Give the number of lines in the records below that include "bowl". Reply with that number alone.

-=-=-

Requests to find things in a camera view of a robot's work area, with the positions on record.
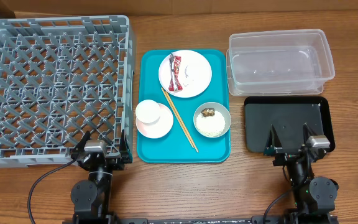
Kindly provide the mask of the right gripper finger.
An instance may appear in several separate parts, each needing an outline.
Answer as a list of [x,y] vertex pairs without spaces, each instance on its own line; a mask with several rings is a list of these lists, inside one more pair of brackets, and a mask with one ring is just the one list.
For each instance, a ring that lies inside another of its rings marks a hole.
[[305,147],[310,147],[311,144],[308,142],[311,136],[315,136],[316,133],[309,127],[308,123],[303,124],[303,144]]
[[270,125],[266,148],[282,148],[282,144],[279,140],[278,134],[273,124]]

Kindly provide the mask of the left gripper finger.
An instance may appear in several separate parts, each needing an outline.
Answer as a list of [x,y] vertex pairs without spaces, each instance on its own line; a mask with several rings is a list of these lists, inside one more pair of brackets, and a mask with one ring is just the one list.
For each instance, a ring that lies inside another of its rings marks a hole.
[[122,156],[128,156],[130,153],[130,149],[126,139],[126,132],[124,129],[121,131],[121,137],[119,140],[119,152]]
[[86,142],[90,140],[90,136],[91,136],[90,131],[85,132],[79,143],[75,146],[75,149],[83,150],[86,145]]

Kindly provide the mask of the pink small bowl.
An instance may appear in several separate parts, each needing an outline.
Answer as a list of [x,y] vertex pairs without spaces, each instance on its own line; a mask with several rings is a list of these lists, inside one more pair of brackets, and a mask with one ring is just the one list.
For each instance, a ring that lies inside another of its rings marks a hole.
[[160,106],[160,117],[156,122],[145,124],[140,122],[137,117],[135,119],[137,130],[141,133],[141,135],[150,139],[164,137],[173,126],[173,114],[171,110],[164,104],[158,104]]

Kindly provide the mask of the white cup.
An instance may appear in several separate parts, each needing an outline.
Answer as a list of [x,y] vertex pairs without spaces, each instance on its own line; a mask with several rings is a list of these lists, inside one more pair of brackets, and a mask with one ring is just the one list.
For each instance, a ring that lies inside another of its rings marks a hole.
[[154,100],[143,100],[137,105],[135,115],[140,122],[151,124],[159,119],[160,106]]

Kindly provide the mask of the white rice pile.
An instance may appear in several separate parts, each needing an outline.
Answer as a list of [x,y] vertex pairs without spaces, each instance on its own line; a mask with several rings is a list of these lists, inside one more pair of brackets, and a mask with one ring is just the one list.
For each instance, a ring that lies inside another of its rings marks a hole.
[[203,117],[200,113],[196,117],[196,128],[204,136],[215,138],[225,130],[226,122],[222,113],[215,110],[214,116]]

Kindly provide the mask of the grey bowl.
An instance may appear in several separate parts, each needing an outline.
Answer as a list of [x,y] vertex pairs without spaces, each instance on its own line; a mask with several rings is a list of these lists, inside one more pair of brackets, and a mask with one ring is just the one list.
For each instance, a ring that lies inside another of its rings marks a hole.
[[231,127],[231,115],[222,104],[207,102],[197,108],[193,123],[201,135],[207,138],[219,138]]

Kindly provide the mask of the brown food scrap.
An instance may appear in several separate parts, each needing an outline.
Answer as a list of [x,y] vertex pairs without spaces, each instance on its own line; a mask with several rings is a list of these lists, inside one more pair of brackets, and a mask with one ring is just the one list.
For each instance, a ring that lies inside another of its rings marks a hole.
[[201,111],[201,114],[203,115],[203,117],[214,116],[215,109],[214,108],[205,108]]

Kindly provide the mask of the red snack wrapper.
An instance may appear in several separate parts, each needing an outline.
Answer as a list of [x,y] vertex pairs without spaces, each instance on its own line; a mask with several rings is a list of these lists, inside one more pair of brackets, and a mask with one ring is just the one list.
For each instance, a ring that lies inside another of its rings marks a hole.
[[178,75],[179,75],[180,65],[181,65],[181,57],[174,56],[173,54],[170,54],[169,63],[170,63],[171,80],[170,80],[170,85],[168,87],[168,90],[169,91],[180,91],[183,89],[181,83],[178,80]]

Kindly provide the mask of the white tissue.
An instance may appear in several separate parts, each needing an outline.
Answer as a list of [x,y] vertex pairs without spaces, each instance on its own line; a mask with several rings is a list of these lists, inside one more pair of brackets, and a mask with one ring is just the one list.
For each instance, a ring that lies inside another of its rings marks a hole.
[[188,87],[194,82],[193,69],[194,69],[194,65],[187,65],[185,68],[185,81],[184,81],[185,87]]

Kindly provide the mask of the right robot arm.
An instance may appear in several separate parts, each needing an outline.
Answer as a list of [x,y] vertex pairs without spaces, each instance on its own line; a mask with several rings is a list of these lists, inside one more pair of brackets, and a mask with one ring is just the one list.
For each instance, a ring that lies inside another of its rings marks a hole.
[[[310,223],[335,224],[338,217],[330,213],[335,210],[335,199],[339,190],[336,181],[327,177],[316,177],[312,163],[322,159],[330,147],[325,135],[316,134],[308,124],[303,125],[303,144],[299,149],[283,149],[274,126],[270,132],[264,151],[273,156],[273,165],[280,166],[290,183],[290,189],[276,198],[264,212],[261,219],[266,223]],[[293,194],[295,208],[288,209],[279,217],[269,217],[271,208],[287,195]]]

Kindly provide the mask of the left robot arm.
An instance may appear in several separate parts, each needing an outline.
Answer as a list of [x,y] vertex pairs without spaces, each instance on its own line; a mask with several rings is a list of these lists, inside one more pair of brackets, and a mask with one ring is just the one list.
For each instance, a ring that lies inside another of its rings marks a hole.
[[71,190],[74,204],[73,223],[113,223],[121,221],[110,211],[112,173],[124,170],[132,162],[126,133],[121,132],[119,150],[109,155],[104,140],[92,140],[87,131],[75,146],[71,158],[88,172],[88,178],[77,182]]

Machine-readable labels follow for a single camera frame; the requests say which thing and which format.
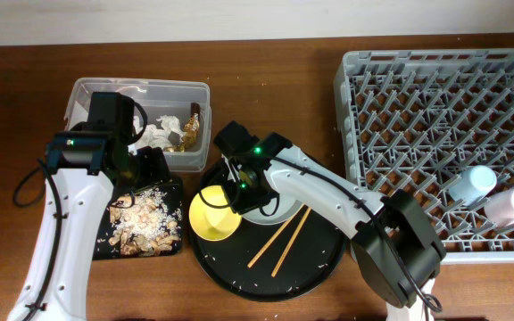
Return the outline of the grey plate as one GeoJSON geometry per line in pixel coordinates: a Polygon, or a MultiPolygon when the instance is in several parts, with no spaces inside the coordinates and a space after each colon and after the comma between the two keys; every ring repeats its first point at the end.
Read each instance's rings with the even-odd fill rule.
{"type": "Polygon", "coordinates": [[[302,202],[286,194],[278,194],[272,198],[265,196],[257,201],[256,207],[251,207],[241,217],[256,225],[273,226],[287,221],[302,207],[302,202]]]}

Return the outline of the white tissue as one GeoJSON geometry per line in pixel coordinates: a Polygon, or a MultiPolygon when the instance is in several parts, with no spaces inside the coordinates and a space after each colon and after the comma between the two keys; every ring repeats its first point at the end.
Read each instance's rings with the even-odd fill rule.
{"type": "Polygon", "coordinates": [[[167,148],[182,143],[182,131],[179,119],[175,116],[163,115],[154,124],[145,127],[142,137],[135,143],[137,149],[144,147],[167,148]]]}

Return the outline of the yellow bowl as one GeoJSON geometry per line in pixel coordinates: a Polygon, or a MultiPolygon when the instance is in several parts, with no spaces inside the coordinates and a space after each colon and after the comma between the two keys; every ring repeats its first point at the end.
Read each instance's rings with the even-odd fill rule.
{"type": "Polygon", "coordinates": [[[240,226],[242,217],[230,207],[214,209],[206,205],[203,198],[216,205],[224,205],[226,196],[219,185],[207,186],[191,201],[189,223],[195,234],[206,241],[222,241],[230,237],[240,226]]]}

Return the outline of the gold brown snack wrapper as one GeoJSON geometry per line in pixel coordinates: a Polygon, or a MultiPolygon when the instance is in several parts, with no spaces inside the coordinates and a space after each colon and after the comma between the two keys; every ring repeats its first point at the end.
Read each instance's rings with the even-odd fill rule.
{"type": "Polygon", "coordinates": [[[180,143],[166,148],[167,152],[184,152],[187,148],[195,144],[200,128],[200,105],[190,104],[190,119],[183,127],[185,134],[180,138],[180,143]]]}

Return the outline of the blue cup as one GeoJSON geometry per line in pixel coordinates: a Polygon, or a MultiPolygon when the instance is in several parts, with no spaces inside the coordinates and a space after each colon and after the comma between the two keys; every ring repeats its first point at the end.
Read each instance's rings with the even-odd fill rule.
{"type": "Polygon", "coordinates": [[[487,196],[496,186],[495,172],[484,165],[466,169],[460,174],[460,180],[448,189],[448,194],[455,200],[462,200],[463,206],[469,206],[487,196]]]}

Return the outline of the pink cup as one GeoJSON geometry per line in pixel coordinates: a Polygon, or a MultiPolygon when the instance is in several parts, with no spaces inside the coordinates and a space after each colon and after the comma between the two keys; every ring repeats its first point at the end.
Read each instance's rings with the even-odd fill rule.
{"type": "Polygon", "coordinates": [[[514,224],[514,188],[492,196],[484,210],[487,218],[497,226],[514,224]]]}

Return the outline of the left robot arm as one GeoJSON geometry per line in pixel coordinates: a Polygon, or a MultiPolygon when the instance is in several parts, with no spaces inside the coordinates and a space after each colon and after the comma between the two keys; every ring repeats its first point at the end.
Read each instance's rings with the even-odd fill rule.
{"type": "Polygon", "coordinates": [[[170,179],[160,148],[129,147],[142,136],[133,119],[145,109],[117,92],[94,92],[87,119],[58,132],[37,172],[45,207],[29,272],[11,320],[84,320],[96,236],[107,208],[170,179]]]}

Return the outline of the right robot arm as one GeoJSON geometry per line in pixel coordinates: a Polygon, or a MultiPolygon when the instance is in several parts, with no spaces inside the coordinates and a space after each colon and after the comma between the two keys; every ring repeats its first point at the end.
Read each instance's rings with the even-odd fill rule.
{"type": "Polygon", "coordinates": [[[361,188],[318,164],[289,139],[263,139],[228,123],[214,138],[226,163],[226,204],[254,223],[277,223],[297,204],[320,214],[351,242],[368,286],[396,308],[425,318],[443,307],[431,293],[446,249],[419,202],[361,188]]]}

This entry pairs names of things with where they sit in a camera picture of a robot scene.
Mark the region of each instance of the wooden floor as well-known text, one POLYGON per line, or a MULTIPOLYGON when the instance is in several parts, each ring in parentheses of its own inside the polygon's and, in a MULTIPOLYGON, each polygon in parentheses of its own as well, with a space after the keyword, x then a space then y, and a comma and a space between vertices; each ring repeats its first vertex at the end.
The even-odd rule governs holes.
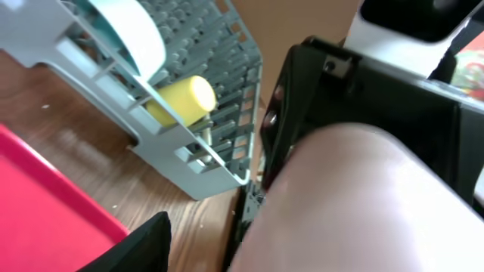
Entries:
POLYGON ((0 51, 0 122, 130 230, 158 211, 172 222, 169 271, 220 271, 237 200, 195 202, 126 149, 132 139, 44 66, 0 51))

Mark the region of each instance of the red tray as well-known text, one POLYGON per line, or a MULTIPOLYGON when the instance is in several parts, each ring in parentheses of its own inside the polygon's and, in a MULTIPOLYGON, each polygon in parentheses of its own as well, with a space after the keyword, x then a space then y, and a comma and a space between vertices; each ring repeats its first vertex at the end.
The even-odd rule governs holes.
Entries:
POLYGON ((0 124, 0 271, 74 271, 128 230, 0 124))
POLYGON ((462 51, 468 50, 484 50, 484 32, 480 33, 469 45, 462 49, 462 51))

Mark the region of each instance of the red object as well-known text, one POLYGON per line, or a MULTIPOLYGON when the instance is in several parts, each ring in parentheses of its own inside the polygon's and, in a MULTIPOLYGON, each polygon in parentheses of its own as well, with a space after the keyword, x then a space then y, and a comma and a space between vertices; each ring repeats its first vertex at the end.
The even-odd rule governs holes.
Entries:
POLYGON ((484 50, 484 32, 480 33, 473 41, 461 51, 484 50))
POLYGON ((128 233, 0 124, 0 271, 78 270, 128 233))

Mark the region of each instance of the skin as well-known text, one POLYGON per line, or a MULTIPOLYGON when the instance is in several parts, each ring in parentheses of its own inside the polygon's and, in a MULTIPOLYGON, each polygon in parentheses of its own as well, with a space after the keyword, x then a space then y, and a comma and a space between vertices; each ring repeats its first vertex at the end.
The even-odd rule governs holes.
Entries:
POLYGON ((231 271, 484 271, 484 223, 392 135, 336 125, 298 144, 231 271))

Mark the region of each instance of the dish rack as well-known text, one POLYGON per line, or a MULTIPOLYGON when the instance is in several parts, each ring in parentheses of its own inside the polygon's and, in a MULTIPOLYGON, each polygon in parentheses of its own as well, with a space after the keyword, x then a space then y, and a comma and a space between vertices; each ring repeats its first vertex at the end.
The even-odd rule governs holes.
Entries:
POLYGON ((79 2, 19 3, 0 5, 0 48, 26 67, 48 64, 136 139, 134 153, 192 198, 247 184, 262 58, 229 0, 140 1, 166 44, 166 62, 148 81, 122 48, 100 35, 79 2), (218 106, 187 127, 156 90, 193 75, 210 82, 218 106), (149 100, 177 123, 163 127, 144 108, 149 100))

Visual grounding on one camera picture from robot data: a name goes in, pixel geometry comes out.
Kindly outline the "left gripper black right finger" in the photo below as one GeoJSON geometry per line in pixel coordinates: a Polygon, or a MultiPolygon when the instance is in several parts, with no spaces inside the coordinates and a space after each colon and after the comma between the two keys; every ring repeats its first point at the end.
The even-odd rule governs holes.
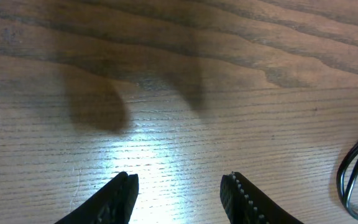
{"type": "Polygon", "coordinates": [[[303,224],[239,172],[222,176],[220,199],[231,224],[303,224]]]}

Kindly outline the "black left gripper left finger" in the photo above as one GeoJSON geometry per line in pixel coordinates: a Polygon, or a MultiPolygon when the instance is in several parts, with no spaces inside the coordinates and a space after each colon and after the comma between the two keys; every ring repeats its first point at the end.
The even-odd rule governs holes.
{"type": "Polygon", "coordinates": [[[120,172],[55,224],[128,224],[139,194],[139,176],[120,172]]]}

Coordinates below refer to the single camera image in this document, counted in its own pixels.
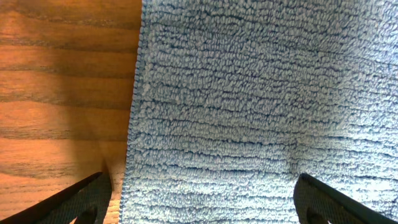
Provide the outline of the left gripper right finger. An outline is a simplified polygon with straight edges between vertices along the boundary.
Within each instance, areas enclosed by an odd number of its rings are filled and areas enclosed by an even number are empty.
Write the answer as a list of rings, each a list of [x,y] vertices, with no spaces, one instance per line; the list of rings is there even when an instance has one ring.
[[[397,224],[306,173],[299,175],[293,200],[304,224]]]

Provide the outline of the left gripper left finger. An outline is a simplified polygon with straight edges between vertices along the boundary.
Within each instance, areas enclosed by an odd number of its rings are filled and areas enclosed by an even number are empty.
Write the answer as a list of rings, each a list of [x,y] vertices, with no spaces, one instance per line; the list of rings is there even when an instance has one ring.
[[[103,223],[111,195],[109,174],[97,172],[1,223]]]

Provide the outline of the blue microfiber cloth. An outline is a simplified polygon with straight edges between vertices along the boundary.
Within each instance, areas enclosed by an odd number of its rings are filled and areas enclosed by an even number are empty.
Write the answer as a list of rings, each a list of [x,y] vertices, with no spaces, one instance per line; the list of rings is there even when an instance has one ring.
[[[142,3],[121,223],[297,223],[303,172],[397,219],[396,1]]]

-=-=-

| WRITTEN ANSWER |
3